Auch unser Branchenprimus, die Tui AG, hat kürzlich mit einer digitalen Entscheidung Schlagzeilen gemacht und angekündigt, ab Januar alle physischen Reiseunterlagen abzuschaffen. Stattdessen wird den Kunden nur noch ein Buchungscode übermittelt. Technisch gesehen absolut ausreichend. Trotzdem schreit die gesamte Branche auf, weil die Wahloption, ob man seine Reiseunterlagen als Booklet wünscht oder nicht, mit dieser Entscheidung einfach eliminiert wurde.
Karsten Butze
Ich denke Digitalisierung wird häufigst eindimensional verstanden (und in den Medien dargestellt (wie Journalisten es eben verstehen …). Und zwar so, dass es der Umgang des Menschen mit Bytes betrifft. Doch Menschen lassen sich nur begrenzt digitalisieren:
Facebook – öde, WhatsApp langweilig außer auf Reisen. Ich genieße und feiere es nicht erreichbar zu sein. Allgegenwärtigkeit ist trivial, selten erreichbar ist exklusiv. Auch so kann man sich definieren. Nutzerwanderungen stützen meine Argumente.

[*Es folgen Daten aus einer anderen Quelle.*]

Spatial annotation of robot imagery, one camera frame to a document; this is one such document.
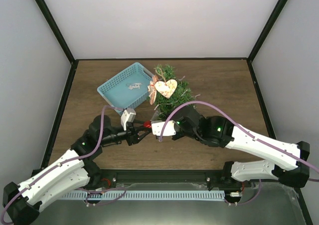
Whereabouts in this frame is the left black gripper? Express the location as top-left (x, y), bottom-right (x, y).
top-left (100, 119), bottom-right (153, 146)

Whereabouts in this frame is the red ball ornament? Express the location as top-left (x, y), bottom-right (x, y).
top-left (143, 120), bottom-right (152, 128)

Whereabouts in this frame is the clear battery box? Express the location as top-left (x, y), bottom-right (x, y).
top-left (151, 110), bottom-right (160, 121)

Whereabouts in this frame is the clear led light string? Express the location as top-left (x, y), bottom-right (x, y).
top-left (153, 75), bottom-right (201, 111)

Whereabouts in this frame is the small green christmas tree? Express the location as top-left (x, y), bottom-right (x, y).
top-left (148, 64), bottom-right (198, 120)

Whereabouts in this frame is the gingerbread figure ornament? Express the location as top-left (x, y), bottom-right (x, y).
top-left (148, 75), bottom-right (159, 105)

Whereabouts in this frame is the brown heart ornament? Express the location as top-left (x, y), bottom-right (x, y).
top-left (155, 67), bottom-right (177, 99)

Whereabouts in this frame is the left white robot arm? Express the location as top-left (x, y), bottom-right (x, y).
top-left (2, 114), bottom-right (152, 225)

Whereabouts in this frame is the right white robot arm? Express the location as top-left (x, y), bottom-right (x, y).
top-left (171, 106), bottom-right (310, 188)

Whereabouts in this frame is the blue plastic basket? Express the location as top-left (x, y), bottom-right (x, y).
top-left (97, 62), bottom-right (153, 109)

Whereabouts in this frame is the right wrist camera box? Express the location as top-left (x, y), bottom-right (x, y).
top-left (151, 120), bottom-right (176, 137)

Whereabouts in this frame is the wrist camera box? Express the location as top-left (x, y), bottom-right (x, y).
top-left (151, 120), bottom-right (176, 137)
top-left (121, 108), bottom-right (136, 131)

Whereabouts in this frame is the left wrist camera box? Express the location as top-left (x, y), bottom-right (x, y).
top-left (121, 108), bottom-right (136, 131)

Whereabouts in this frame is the black aluminium front rail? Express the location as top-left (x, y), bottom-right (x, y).
top-left (83, 169), bottom-right (244, 189)

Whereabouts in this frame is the light blue cable duct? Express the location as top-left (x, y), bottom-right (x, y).
top-left (62, 190), bottom-right (225, 202)

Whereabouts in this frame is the black frame post left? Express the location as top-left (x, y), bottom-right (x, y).
top-left (34, 0), bottom-right (75, 64)

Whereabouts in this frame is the black frame post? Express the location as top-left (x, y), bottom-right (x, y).
top-left (248, 0), bottom-right (288, 62)
top-left (34, 0), bottom-right (75, 64)

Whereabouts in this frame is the black frame post right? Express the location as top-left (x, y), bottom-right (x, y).
top-left (248, 0), bottom-right (288, 62)

Digitalisierung ist unerlässlich bei der Vernetzung von Vorgängen, Maschinen, Geräten und und Prozessen, Industrie 2.0,3.0 … ist sichere Produktionskommunikation am Standort und über Entfernungen. “Smart home” ist innovativ “smart industry” die logische Fortsetzung des Weges.

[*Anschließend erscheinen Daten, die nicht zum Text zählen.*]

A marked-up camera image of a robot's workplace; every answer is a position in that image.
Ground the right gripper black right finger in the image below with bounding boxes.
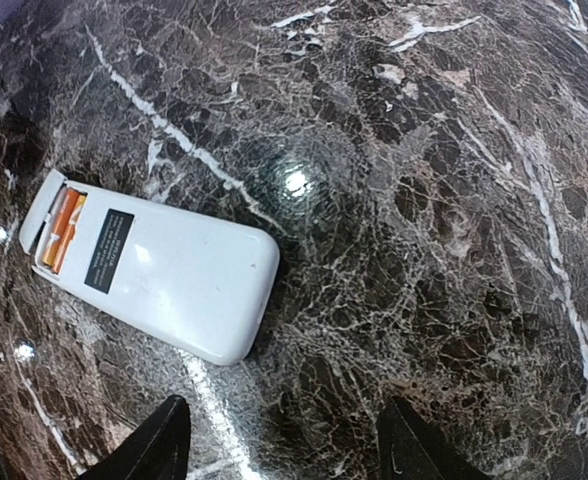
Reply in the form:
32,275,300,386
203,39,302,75
376,397,489,480

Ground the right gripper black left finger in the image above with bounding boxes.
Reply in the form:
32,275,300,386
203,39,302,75
81,395,191,480

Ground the white remote control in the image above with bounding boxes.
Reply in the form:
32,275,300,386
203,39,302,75
19,170,280,365

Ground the orange battery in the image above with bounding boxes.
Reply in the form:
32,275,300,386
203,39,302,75
51,188,77,238
41,187,87,275

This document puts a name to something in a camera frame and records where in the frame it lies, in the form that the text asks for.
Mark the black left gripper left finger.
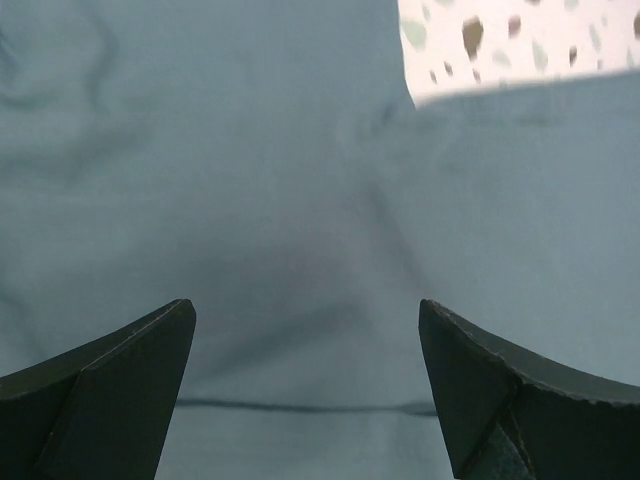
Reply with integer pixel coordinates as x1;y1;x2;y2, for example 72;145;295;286
1;299;196;480

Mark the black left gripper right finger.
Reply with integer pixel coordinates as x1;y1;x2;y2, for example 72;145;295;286
419;300;639;479

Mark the grey-blue t-shirt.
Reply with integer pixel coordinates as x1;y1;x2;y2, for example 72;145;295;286
1;1;639;479

Also Jungs in den Agenturen, genug im Webseiten-Sandkasten gespielt macht mal richtige Dinge:
– Verwaltungsvorgänge im Rechenzentrum abbilden
– internationale Produktläufe abbilden und von überallher verwaltbar machen
– Diese an die großen Mainframes der Konzerne anbinden
– dito für Logistikabläufe
– dito für Qualitätskontrolle
– ggf. per Funk, Wlan
– Vernetzung von Maschinen, Lagern und Logistikketten über Ländergrenzen hinweg
– und das ganze natürlich nicht proprietär sondern mit Standard-Datenbanken, Standard-Browsern, ja gut auch Javascript, natürlich verschlüsselt.
Lasst Menschen wieder miteinander reden. Ohne App, ohne Plattform, direkt. Digitalisierung ist was für Maschinen, nicht für Menschen.

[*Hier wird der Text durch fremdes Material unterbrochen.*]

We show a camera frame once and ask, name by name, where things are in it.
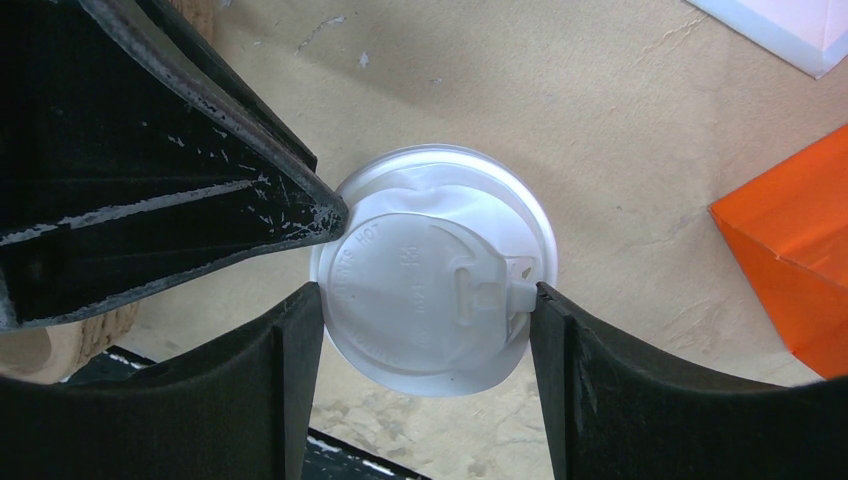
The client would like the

Und eh, Jungs das ist nicht neu, Ihr habt Euch nur zu lange im Sandkasten aufgehalten und denkt der ist die ganze Welt ….
Toni M.
Womit Wolfgang Grupp absolut recht hat. An vielen Stellen haben wir bzw. deutsche Unternehmen bereits die Kundenschnittstelle verloren und genau deshalb sollte sich jeder mit dem Thema beschäftigen. Erst in den letzten Tagen habe ich wieder gehört, schicken “schicken Sie uns bitte ein Fax” Der deutsche Mittelstand hat zulange Entscheidungswege, die Manager haben gelernt Kosten einzusparen und Mitarbeiter einzustellen und oft den Kunden und auch den Mitarbeiter vergessen.
Wie Karsten schon sagt müssen die Themen einfach konsequent Gedacht und behandelt werden, das Unternehmen ist nicht digitalisiert nur weil jetzt eine WhatsApp Nummer auf eurer Website steht.